**YOUR INSTRUCTIONS:**
When you reach the line containing "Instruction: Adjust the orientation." in the entries below, please begin setting down lines exactly, stop only after the last one, and add nothing else.

[[ ENTRIES SUPPLIED, beginning ]]

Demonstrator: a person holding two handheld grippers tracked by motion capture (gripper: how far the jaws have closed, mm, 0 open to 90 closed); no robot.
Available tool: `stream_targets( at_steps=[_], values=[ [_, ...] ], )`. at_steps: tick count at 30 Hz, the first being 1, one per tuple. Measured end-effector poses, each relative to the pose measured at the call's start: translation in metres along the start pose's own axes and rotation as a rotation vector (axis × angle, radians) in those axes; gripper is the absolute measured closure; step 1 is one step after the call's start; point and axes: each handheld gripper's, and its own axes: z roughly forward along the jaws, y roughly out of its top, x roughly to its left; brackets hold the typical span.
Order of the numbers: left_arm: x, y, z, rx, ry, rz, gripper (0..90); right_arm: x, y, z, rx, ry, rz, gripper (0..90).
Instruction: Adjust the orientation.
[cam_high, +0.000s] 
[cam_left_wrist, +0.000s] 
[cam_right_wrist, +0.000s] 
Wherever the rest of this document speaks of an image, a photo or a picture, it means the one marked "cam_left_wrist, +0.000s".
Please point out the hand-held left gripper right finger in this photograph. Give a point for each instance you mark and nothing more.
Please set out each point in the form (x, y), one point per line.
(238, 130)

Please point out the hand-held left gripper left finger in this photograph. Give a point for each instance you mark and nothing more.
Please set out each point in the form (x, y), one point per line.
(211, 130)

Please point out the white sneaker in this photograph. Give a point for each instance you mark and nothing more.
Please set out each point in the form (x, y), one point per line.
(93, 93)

[[ ENTRIES SUPPLIED, end ]]

**SOLUTION TO THIS EXERCISE:**
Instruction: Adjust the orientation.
[cam_high, +0.000s] 
[cam_left_wrist, +0.000s] 
[cam_right_wrist, +0.000s] 
Wherever the rest of this document speaks of an image, a photo or a picture, it means the one marked "cam_left_wrist, +0.000s".
Please point out the hand-held left gripper right finger in this photograph. Give a point for each instance you mark and nothing more.
Please set out each point in the form (x, y), one point per line.
(238, 130)

Please point out the hand-held left gripper left finger in this photograph. Give a point for each instance you mark and nothing more.
Please set out each point in the form (x, y), one point per line.
(211, 130)

Please point out the white sneaker in this photograph. Give a point for each instance you mark and nothing more.
Please set out each point in the form (x, y), one point per line.
(93, 93)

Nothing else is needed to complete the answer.